Поведение осужденных невозможно предугадать. Никто – даже мы сами – не знаем, как будем вести себя перед смертью. Вот задаешь себе этот вопрос. И думаешь: я умру смело! Ты ничего не можешь об этом знать! Есть боевые ребята, самые незначительные, показавшие ужасную храбрость, смелость. А может быть, через некоторое время они не смогли бы этого сделать. Тут ты не можешь знать. Не раз я замечал, что осужденные, слабые с виду, умирали с большой смелостью.
В то время как другие, которых считали крепкими и о которых охрана сообщала нам, что они могут доставить нам проблемы, умерли трусами. Главное не доверять внешности. Нет, поведение осужденного предвидеть невозможно.

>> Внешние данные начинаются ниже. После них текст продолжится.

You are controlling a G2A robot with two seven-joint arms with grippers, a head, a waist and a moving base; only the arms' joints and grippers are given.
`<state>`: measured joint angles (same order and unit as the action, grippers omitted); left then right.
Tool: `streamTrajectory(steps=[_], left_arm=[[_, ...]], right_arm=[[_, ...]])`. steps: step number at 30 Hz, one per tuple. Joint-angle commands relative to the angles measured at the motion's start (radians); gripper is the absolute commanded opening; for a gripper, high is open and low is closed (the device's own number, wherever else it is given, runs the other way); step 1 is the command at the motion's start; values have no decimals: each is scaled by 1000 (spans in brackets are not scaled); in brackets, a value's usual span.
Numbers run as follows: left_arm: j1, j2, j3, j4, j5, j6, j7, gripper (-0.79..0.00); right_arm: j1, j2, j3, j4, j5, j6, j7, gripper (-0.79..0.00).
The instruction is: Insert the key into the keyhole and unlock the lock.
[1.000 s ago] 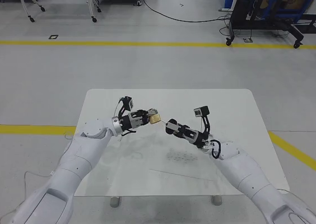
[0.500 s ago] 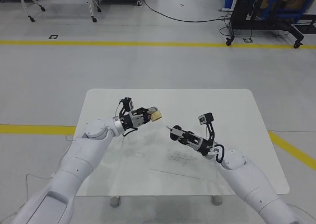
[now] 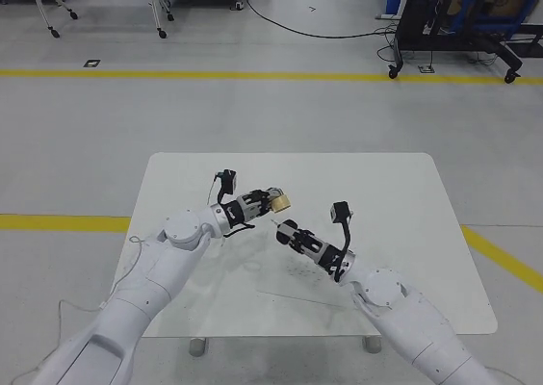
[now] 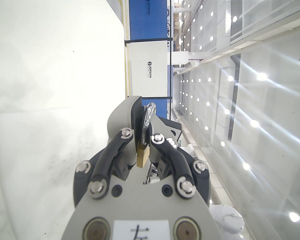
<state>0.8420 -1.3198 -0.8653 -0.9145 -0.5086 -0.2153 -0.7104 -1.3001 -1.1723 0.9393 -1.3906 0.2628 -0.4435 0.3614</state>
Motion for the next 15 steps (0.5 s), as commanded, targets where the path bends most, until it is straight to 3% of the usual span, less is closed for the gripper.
streamTrajectory(steps=[1,15], left_arm=[[2,0,-11,2,-5,-10,4,-785],[20,-6,-31,-14,4,4,-15,-785]], right_arm=[[-9,-1,5,-6,9,-1,-5,-785],[-37,-13,35,-19,0,24,-82,-785]])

Я имел дело с приговоренными, которые отказывались идти, кусались, отбивались, кричали и в конце концов наводили леденящий ужас на второго, который вначале держал себя смело. Другие были мертвенно-бледными. Бывало, кто-нибудь мог и наделать под себя со страху – к счастью, таких было немного – и это почти всегда те, кто совершил самые ужасные преступления. И потом, были и смелые люди. И обратите внимание, вовсе не потому, что это были арабы, надо рассказывать неизвестно что. Да, есть и мусульмане, которые были очень смелыми! Разумеется, когда их трое или четверо, я стою у головы и уже два или три тела лежат в корзине, и они видят это, когда их подводят, в те две или три секунды, когда они видят справа в корзине обезглавленные тела, на них нападает ужас. Это тяжело, конечно же. Именно поэтому мы действуем как можно быстрее.

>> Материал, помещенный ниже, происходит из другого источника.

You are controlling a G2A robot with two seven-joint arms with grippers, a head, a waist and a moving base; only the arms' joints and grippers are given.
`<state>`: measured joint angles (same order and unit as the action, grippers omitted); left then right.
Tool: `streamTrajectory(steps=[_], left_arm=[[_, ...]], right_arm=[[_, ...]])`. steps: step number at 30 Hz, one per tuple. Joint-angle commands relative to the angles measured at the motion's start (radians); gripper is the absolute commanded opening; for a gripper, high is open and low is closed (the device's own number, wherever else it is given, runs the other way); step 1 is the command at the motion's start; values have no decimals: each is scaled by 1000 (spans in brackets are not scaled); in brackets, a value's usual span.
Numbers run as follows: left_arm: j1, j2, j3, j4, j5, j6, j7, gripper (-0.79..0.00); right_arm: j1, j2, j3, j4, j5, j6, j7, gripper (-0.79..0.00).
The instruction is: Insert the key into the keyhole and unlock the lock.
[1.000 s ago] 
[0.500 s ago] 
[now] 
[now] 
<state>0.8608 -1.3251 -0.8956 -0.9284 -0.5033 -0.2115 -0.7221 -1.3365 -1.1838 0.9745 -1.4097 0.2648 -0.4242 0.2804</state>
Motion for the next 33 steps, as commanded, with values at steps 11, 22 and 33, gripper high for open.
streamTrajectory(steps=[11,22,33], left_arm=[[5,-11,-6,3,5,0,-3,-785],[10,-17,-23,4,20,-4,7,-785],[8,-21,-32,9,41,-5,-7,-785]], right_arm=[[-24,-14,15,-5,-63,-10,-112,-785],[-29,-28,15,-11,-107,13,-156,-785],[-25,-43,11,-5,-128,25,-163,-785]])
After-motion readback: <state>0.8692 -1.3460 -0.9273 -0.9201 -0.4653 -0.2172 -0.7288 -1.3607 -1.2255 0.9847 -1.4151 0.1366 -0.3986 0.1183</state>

Я думаю, что смелость, выказанную некоторыми мусульманами, они почерпнули в религии. У нас нет такой веры. Мы верим немного, из страха смерти.
Они же полностью убеждены, они действительно верят в Бога. Может быть, это дает им смелость. И что касается религии и их поведения перед гильотиной, я не помню, чтобы какой-либо мусульманин отказался от утешения религии. Все они хотят помолиться. Никто из арабов не говорил, я не верю в Бога, плевать мне на Бога или еще что. Никто. Все совершают молитву. Allah Akbar!«Господь велик!» Allah Akbar!и так до самой гильотины. Наоборот, я слышал, как Фернан Иветон, коммунист, смелый человек, отказался от утешения священника. «Свободомыслящий», сказал он. А Зауи, в 1938, – он был еврей, – и он отказался от утешения раввина. Он сказал ему: «Если бы Бог был, меня бы здесь не было сегодня!»